Activity.
What follows is a listing. Write it all out exactly.

Extracted records.
+===+

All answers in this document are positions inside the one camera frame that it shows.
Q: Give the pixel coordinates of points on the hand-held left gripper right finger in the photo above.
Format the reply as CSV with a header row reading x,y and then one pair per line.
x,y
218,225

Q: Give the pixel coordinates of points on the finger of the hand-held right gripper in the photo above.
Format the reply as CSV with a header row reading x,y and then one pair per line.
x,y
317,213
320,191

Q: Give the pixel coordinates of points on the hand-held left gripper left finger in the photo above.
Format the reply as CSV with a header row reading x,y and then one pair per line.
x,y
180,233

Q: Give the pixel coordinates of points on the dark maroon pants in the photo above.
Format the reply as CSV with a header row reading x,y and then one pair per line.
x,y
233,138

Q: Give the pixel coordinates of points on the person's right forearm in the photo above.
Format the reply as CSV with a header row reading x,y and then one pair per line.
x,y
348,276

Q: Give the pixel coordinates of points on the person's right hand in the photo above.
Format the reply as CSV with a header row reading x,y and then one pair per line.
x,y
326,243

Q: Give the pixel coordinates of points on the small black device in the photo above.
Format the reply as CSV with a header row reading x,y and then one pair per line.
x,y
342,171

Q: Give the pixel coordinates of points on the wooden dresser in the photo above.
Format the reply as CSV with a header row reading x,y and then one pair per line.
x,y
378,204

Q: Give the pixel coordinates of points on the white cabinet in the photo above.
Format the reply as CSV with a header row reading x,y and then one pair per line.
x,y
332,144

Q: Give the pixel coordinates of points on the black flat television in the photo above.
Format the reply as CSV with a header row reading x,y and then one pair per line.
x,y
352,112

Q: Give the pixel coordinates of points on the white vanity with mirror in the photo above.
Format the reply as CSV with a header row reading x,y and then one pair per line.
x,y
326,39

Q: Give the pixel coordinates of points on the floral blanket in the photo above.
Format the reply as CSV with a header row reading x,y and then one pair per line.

+===+

Exercise output.
All answers in this document are positions inside the one camera frame that it shows.
Q: Give the pixel coordinates of points on the hand-held left gripper right finger in the photo above.
Format the reply as CSV with a header row reading x,y and then one pair per line.
x,y
218,225

Q: Give the pixel coordinates of points on the finger of the hand-held right gripper in the photo above.
Format the reply as CSV with a header row reading x,y and then one pair per line.
x,y
317,213
320,191

Q: Give the pixel coordinates of points on the hand-held left gripper left finger in the photo above.
Format the reply as CSV with a header row reading x,y and then one pair per line.
x,y
180,233

Q: Give the pixel coordinates of points on the dark maroon pants in the photo above.
Format the reply as CSV with a header row reading x,y and then one pair per line.
x,y
233,138

Q: Give the pixel coordinates of points on the person's right forearm in the photo above.
Format the reply as CSV with a header row reading x,y and then one pair per line.
x,y
348,276

Q: Give the pixel coordinates of points on the person's right hand in the photo above.
Format the reply as CSV with a header row reading x,y and then one pair per line.
x,y
326,243

Q: Give the pixel coordinates of points on the small black device in the photo above.
Format the reply as CSV with a header row reading x,y and then one pair per line.
x,y
342,171

Q: Give the pixel coordinates of points on the wooden dresser in the photo above.
Format the reply as CSV with a header row reading x,y and then one pair per line.
x,y
378,204

Q: Give the pixel coordinates of points on the white cabinet in the photo above.
Format the reply as CSV with a header row reading x,y and then one pair per line.
x,y
332,144

Q: Give the pixel coordinates of points on the black flat television in the photo above.
Format the reply as CSV with a header row reading x,y and then one pair per line.
x,y
352,112

Q: Give the pixel coordinates of points on the white vanity with mirror in the photo above.
Format the reply as CSV with a header row reading x,y and then one pair per line.
x,y
326,39

Q: Give the pixel coordinates of points on the floral blanket in the photo above.
Format the reply as CSV with a header row reading x,y and then one pair per line.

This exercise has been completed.